I’m married to a wonderful woman and I didn’t like that I would be in the same building as the most important person in my life and not see her for hours or days on end. I hated it. The tablet was large, heavy, and cumbersome. It required a computer and a power source. For all intents and purposes, it was locked into a room and, if that room was devoid of people, so was I. The tablet did free up a lot of my freelance art/design work time, though. What I didn’t realize was that, before it’s implementation, the work time didn’t really fit into my home life.

So I sold it. I bought an IPad Pro. I knew that I wasn’t going to disregard digital art and painting, but something needed to change. The iPad Pro gave me a the highest functioning stylus I've ever used in a digital format, which is completely necessary for art and design. Just as significantly, however, I can carry it in any room or space I wanted. I could be drawing a comic page in the living room with Lily. I get to sit on a chaise lounge and watch TV in the background. I get to be in a space with her and we can share our experiences. I get to put the device down and not have to worry about a bunch of power cables getting unplugged. I get to produce Art and design at a pace much more conducive to having a happy life. I can casually doodle and sketch in a social environment with my friends at a bar or I can sit at home in my underwear and actually get a whole lot of work done for a freelance contract.

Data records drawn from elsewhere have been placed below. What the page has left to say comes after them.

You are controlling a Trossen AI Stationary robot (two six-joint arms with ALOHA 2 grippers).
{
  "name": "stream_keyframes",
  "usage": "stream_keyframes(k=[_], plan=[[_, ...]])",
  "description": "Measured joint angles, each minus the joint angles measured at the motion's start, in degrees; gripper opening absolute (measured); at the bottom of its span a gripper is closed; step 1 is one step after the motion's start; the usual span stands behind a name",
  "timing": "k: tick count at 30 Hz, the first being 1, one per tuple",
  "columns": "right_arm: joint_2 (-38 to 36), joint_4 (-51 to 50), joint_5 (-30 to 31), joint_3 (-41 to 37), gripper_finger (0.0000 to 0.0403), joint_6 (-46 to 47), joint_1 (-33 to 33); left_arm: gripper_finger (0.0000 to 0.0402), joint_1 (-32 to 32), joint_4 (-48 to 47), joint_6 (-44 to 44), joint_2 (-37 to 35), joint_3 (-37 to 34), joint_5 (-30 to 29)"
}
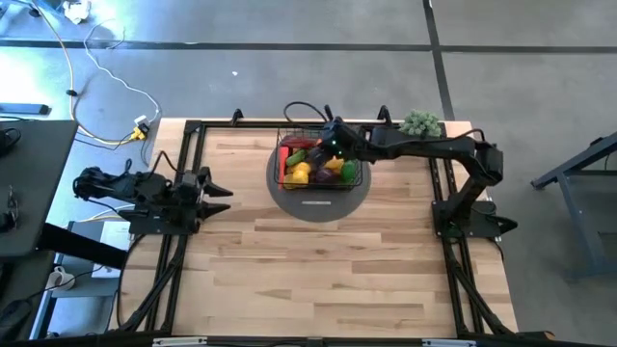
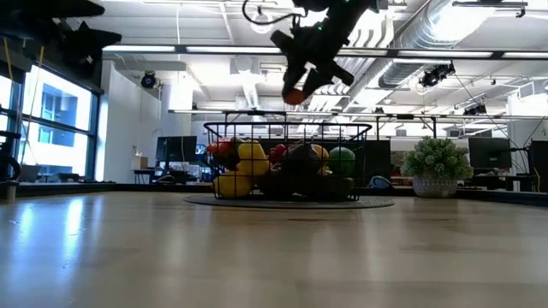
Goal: Build produce basket
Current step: Put the orange into the black wire basket
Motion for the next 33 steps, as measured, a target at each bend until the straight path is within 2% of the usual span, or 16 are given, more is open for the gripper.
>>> stream_keyframes(k=[8,18,23,33], plan=[[0.00,-7.24,-7.22,0.00,0.0147,-2.34,-6.72,0.0193,0.21,6.16,-1.68,-0.18,-5.20,-0.29],[0.28,-9.15,-10.46,0.00,0.0147,-4.55,-12.91,0.0193,0.20,14.03,-3.40,-0.18,-12.28,-0.20],[0.75,-12.30,-12.05,0.00,0.0147,-2.45,-13.93,0.0193,0.20,15.51,-3.70,-0.07,-14.37,0.27],[3.84,-15.05,-14.63,0.02,0.0148,-1.68,-14.12,0.0193,0.20,16.60,2.61,-0.02,-14.47,0.85]])
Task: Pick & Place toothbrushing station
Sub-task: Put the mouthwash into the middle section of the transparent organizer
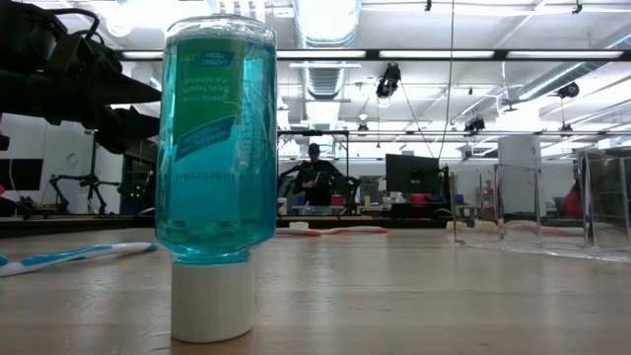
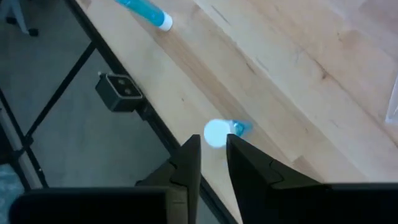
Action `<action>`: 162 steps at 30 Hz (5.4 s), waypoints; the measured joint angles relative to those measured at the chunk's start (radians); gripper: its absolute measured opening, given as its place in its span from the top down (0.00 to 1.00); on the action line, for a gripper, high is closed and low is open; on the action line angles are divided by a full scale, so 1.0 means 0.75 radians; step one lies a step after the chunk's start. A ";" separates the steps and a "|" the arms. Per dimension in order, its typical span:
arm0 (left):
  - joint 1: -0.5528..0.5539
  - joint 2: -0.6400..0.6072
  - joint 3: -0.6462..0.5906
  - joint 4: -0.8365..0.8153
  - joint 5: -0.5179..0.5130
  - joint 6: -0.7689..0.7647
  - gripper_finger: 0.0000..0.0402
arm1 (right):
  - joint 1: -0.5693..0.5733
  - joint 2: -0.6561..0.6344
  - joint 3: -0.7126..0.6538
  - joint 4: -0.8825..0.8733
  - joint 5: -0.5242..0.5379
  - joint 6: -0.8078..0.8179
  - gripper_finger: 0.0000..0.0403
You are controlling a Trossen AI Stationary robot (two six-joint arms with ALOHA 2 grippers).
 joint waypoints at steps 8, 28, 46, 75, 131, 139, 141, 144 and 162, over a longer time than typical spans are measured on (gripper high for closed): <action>0.000 0.000 0.000 0.001 0.000 0.000 0.13 | 0.048 -0.001 -0.001 0.003 -0.001 0.039 0.64; 0.000 0.000 0.000 0.001 0.000 0.000 0.13 | 0.036 0.058 -0.004 0.060 0.141 0.593 0.56; 0.000 0.000 0.000 0.001 0.000 0.000 0.13 | 0.035 0.102 0.012 0.040 0.142 0.597 0.56; 0.000 0.000 0.000 0.001 0.000 0.000 0.13 | 0.036 0.104 -0.018 0.095 0.144 0.088 0.59; 0.000 0.000 0.000 0.001 0.000 0.000 0.13 | 0.402 0.102 -0.781 1.279 1.086 -1.004 0.59; 0.000 -0.001 0.000 0.001 0.000 0.000 0.13 | 0.399 0.164 -0.789 1.302 1.163 -0.945 0.59; 0.000 -0.001 0.000 0.001 -0.001 0.000 0.13 | 0.400 0.214 -0.790 1.356 1.196 -0.901 0.59; 0.000 0.000 0.000 0.001 0.000 0.000 0.13 | 0.405 0.285 -0.791 1.505 1.228 -0.925 0.59; 0.000 -0.001 0.000 0.001 0.000 0.000 0.13 | 0.417 0.442 -0.744 1.703 1.343 -1.147 0.59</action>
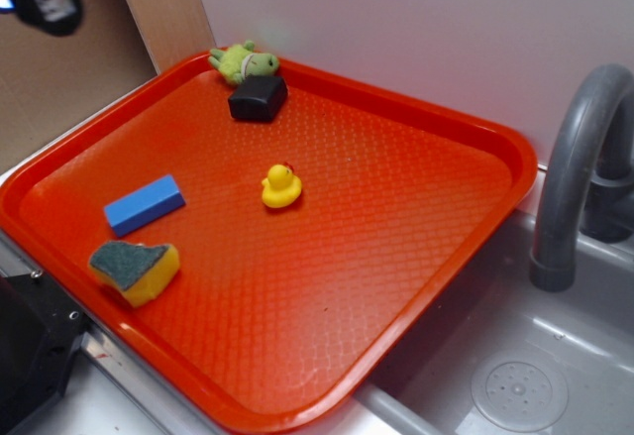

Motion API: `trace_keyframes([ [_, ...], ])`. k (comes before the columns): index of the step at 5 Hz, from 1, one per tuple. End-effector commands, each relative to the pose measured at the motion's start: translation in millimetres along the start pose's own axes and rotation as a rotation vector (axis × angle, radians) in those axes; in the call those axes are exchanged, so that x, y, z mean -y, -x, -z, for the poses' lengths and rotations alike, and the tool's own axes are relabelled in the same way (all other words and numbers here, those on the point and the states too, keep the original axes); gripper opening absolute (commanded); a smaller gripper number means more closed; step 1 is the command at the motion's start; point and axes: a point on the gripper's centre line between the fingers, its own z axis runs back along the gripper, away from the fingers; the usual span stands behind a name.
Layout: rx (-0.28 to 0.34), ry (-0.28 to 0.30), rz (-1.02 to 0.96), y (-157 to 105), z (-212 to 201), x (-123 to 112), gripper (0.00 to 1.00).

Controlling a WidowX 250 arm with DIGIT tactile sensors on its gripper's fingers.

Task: Grab the yellow duck.

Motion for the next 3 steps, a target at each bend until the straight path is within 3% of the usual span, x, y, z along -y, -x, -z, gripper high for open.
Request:
trace_keyframes([
  [1, 0.034, -0.036, 0.056, -34.9, 53.9, 11.6, 1.0],
  [2, 0.011, -0.023, 0.118, -42.1, 87.3, 22.6, 1.0],
  [3, -0.009, -0.049, 0.152, -57.6, 117.7, 36.1, 1.0],
])
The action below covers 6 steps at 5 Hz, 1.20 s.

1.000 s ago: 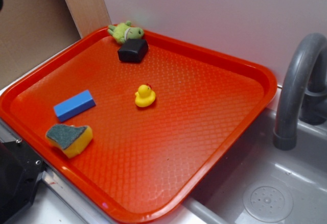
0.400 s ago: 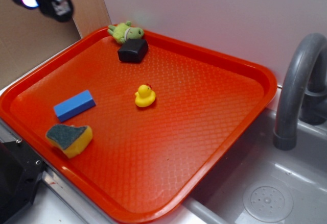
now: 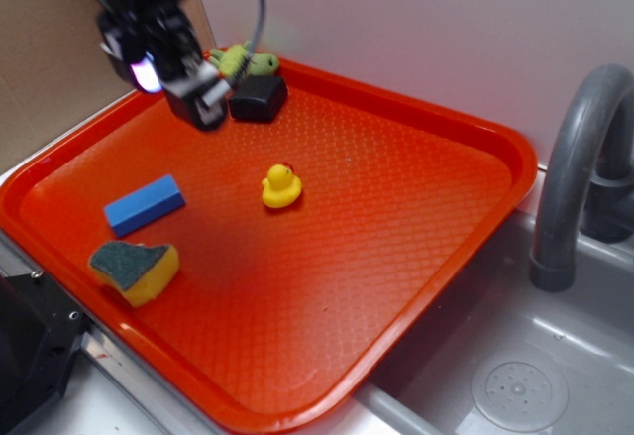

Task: Grab the yellow duck.

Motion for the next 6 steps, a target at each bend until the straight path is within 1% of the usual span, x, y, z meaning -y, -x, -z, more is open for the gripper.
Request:
trace_keyframes([
  [1, -0.01, -0.044, 0.066, -33.0, 43.2, 26.2, 1.0],
  [2, -0.041, -0.079, 0.071, -40.8, 73.5, 24.2, 1.0],
  [3, -0.059, -0.119, 0.071, -41.8, 88.1, 18.8, 1.0],
  [4, -0.062, -0.149, 0.077, -41.0, 101.1, 14.2, 0.0],
  [5, -0.064, -0.147, 0.059, -41.2, 98.3, 11.8, 0.0],
  [6, -0.064, -0.118, 0.049, -38.8, 72.3, 9.8, 0.0],
])
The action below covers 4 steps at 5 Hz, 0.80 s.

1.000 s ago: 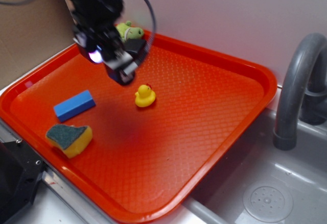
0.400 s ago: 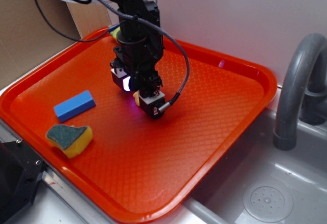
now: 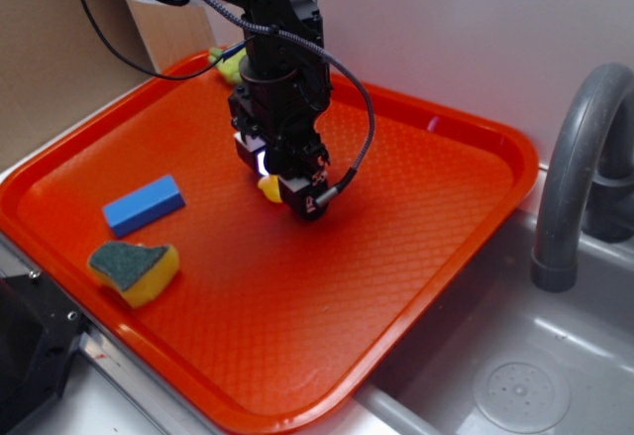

I have a compulsory and intrinsic need to produce art and design. It's more than just my profession, it's a passion in my life that can often leave me estranged if my companions don't share it. The device goes with me everywhere now: to figure drawing sessions and friends’ homes. It has allowed me to fulfill my purpose without isolating me from the people and experiences most important in my life.

Look, I'm not trying to be a shill for an Apple device. Fanboys are often exhausting because of their vehemence toward whatever they are fans of. The iPad Pro has done an extraordinary thing for me: It has given me autonomy that technology is sometimes accused of taking away. It allows me to be a part of a world that may not share my interests and gives me companionship and freedom that I would otherwise not be able to experience being hunched over an old fashioned drafting table or a new fashioned anchor of a drawing tablet.

I walk into my home with an automated thermostat and lightbulbs that can change color when I use my voice. In many ways this is very much the Star Trek future we dreamed of as children (minus the flying cars). It's easy for most of us to parse out the shortcomings of our contemporary lifestyles: we're still ruled by a seemingly autocratic system of corporations and politicians and we may become too reliant on technology and medicines that leverage much authority over our lives. I am always looking to see how our species has been altered for the better and worse through the technology that permeates most aspects of our experiences. I can see, however, that my very specific and nuanced situation has been facilitated in a very potent and emotionally important way through technology. For that I am thankful.

I do see that technology is also incredibly dangerous in ways that many of us have not yet recognized, too. Artificial intelligence and virtual reality are remarkable experiences to behold, but could seriously represent the very threat to our species that we did not anticipate. The genie is out of the bottle, however, and I would just encourage all of us to view with and open mind to observe their inevitable integration into our society. But we should also be prepared to make adjustments for the costs that we don't even know we will be having to make on their behalf.